For general information about setting up Broadway, see `Broadway`
module docs as well as `Broadway.start_link/2`.

> Note: Even though batching is optional since Broadway v0.2, we recommend that all Amazon SQS
> pipelines have at least a default batcher. This lets you control the exact batch
> size and frequency that messages are acknowledged to Amazon SQS, often leading to
> pipelines that are more cost and time efficient.

## Implement Broadway callbacks

In order to process incoming messages, we need to implement the
required callbacks. For the sake of simplicity, we're considering that
all messages received from the queue are just numbers:

    defmodule MyBroadway do
      use Broadway

      alias Broadway.Message

      ...start_link...

      @impl true
      def handle_message(_, %Message{data: data} = message, _) do
        message
        |> Message.update_data(fn data -> data * data end)
      end

      @impl true
      def handle_batch(_, messages, _, _) do
        list = messages |> Enum.map(fn e -> e.data end)
        IO.inspect(list, label: "Got batch of finished jobs from processors, sending ACKs to SQS as a batch.")
        messages
      end
    end

We are not doing anything fancy here, but it should be enough for our
purpose. First we update the message's data individually inside
`handle_message/3` and then we print each batch inside `handle_batch/4`.

For more information, see `c:Broadway.handle_message/3` and
`c:Broadway.handle_batch/4`.

## Run the Broadway pipeline

To run your `Broadway` pipeline, you just need to add as a child in
a supervision tree. Most applications have a supervision tree defined
at `lib/my_app/application.ex`. You can add Broadway as a child to a
supervisor as follows:

    children = [
      {MyBroadway, []}
    ]

    Supervisor.start_link(children, strategy: :one_for_one)
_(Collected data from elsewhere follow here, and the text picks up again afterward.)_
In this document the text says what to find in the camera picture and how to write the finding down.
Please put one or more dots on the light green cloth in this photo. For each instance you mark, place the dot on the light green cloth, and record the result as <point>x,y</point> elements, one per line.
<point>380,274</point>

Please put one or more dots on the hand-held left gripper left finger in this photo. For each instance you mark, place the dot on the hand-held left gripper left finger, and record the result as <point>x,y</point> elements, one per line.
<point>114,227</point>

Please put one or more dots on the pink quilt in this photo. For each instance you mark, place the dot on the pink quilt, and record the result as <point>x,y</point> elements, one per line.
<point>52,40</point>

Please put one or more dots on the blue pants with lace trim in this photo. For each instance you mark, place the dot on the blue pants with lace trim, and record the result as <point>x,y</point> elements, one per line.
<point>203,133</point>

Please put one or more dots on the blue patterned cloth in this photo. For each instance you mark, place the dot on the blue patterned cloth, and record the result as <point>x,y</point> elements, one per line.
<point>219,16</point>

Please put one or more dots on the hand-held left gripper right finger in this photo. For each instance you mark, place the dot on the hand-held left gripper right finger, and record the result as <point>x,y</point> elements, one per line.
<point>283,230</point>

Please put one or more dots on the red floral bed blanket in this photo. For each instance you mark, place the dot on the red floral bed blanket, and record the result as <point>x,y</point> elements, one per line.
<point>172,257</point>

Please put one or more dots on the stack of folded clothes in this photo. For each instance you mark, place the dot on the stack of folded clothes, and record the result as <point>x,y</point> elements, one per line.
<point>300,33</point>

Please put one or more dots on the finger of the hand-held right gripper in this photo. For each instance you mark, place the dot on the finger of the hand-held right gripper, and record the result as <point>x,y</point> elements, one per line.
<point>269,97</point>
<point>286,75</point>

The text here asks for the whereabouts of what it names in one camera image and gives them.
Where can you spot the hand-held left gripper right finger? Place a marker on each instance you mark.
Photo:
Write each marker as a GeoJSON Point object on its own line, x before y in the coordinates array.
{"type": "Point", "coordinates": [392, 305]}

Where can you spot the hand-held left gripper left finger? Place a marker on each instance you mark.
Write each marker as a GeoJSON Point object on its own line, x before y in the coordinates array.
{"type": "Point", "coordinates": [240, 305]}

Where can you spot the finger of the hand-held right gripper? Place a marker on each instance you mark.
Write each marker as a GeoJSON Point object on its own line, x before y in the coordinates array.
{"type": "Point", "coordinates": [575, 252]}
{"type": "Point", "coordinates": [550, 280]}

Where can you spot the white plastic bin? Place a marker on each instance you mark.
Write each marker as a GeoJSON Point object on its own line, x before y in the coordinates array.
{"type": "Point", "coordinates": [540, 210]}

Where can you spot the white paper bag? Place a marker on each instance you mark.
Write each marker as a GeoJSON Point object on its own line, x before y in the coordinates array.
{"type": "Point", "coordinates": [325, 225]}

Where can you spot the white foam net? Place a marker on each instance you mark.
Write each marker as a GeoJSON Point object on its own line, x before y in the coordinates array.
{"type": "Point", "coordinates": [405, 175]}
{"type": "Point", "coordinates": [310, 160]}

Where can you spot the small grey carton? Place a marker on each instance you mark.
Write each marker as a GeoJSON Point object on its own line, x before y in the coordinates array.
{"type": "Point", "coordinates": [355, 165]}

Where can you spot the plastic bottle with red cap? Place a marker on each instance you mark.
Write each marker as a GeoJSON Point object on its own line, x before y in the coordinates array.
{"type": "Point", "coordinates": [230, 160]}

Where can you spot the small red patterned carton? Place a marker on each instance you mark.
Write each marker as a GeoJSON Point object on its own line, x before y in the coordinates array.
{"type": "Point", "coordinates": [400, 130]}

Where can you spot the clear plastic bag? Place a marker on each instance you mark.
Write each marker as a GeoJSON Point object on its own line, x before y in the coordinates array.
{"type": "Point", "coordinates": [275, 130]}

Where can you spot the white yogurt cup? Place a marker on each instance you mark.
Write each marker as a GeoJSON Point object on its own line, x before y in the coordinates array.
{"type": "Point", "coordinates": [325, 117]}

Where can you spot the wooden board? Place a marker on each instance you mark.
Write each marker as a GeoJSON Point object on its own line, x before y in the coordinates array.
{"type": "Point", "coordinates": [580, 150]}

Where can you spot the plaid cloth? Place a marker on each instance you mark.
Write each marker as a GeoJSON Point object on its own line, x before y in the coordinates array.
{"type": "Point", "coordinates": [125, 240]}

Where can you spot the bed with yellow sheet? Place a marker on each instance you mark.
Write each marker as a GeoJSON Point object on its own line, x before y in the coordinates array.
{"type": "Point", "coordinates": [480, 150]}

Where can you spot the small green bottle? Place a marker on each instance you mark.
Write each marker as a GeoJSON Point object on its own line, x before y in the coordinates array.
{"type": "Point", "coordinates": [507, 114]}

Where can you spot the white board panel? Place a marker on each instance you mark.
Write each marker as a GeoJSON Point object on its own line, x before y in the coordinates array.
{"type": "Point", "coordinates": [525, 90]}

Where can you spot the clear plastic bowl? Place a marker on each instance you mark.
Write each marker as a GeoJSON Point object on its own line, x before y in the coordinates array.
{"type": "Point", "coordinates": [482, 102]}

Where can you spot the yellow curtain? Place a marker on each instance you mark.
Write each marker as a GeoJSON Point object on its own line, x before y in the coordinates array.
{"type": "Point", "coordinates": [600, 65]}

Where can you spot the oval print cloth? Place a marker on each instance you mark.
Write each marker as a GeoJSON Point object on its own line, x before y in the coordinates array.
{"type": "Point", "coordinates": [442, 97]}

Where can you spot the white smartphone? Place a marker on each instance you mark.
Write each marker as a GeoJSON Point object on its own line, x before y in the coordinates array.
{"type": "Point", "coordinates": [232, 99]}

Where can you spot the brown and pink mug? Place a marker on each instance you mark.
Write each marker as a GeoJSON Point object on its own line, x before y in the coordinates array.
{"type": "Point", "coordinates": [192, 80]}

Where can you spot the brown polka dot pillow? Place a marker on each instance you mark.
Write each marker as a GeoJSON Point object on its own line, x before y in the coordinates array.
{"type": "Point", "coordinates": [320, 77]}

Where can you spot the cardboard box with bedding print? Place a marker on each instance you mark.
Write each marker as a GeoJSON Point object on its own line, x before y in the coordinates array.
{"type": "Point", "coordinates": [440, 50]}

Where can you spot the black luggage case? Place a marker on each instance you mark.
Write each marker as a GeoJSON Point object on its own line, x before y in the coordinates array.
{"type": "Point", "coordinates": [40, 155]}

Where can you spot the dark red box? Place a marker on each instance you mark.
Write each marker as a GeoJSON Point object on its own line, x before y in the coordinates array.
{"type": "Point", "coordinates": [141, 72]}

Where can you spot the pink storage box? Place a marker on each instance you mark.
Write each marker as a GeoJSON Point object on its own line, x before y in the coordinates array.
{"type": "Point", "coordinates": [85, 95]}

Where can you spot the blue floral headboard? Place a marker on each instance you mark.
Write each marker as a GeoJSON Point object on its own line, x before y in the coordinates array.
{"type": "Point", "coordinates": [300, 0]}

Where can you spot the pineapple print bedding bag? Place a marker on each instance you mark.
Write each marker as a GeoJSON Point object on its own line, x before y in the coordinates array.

Now the Broadway pipeline should be started when your application starts.
Also, if your Broadway has any dependency (for example, it needs to talk
to the database), make sure that Broadway is listed *after* its dependencies
in the supervision tree.

## Tuning the configuration

Some of the configuration options available for Broadway come already with a
"reasonable" default value. However those values might not suit your
requirements. Depending on the number of messages you get, how much processing
they need and how much IO work is going to take place, you might need completely
different values to optimize the flow of your pipeline. The `concurrency` option
available for every set of producers, processors and batchers, among with
`max_demand`, `batch_size`, and `batch_timeout` can give you a great deal
of flexibility.

The `concurrency` option controls the concurrency level in each layer of
the pipeline.
See the notes on [`Producer concurrency`](https://hexdocs.pm/broadway/Broadway.html#module-producer-concurrency)
and [`Batcher concurrency`](https://hexdocs.pm/broadway/Broadway.html#module-batcher-concurrency)
for details.

Here's an example on how you could tune them according to
your needs.

    defmodule MyBroadway do
      use Broadway

      def start_link(_opts) do
        Broadway.start_link(__MODULE__,
          name: __MODULE__,
          producer: [
            ...
            concurrency: 10,
          ],
          processors: [
            default: [
              concurrency: 100,
              max_demand: 1,
            ]
          ],
          batchers: [
            default: [
              batch_size: 10,
              concurrency: 10,
            ]
          ]
        )
      end

      ...callbacks...
    end

In order to get a good set of configurations for your pipeline, it's
important to respect the limitations of the servers you're running,
as well as the limitations of the services you're providing/consuming
data to/from. Broadway comes with telemetry, so you can measure your
pipeline and help ensure your changes are effective.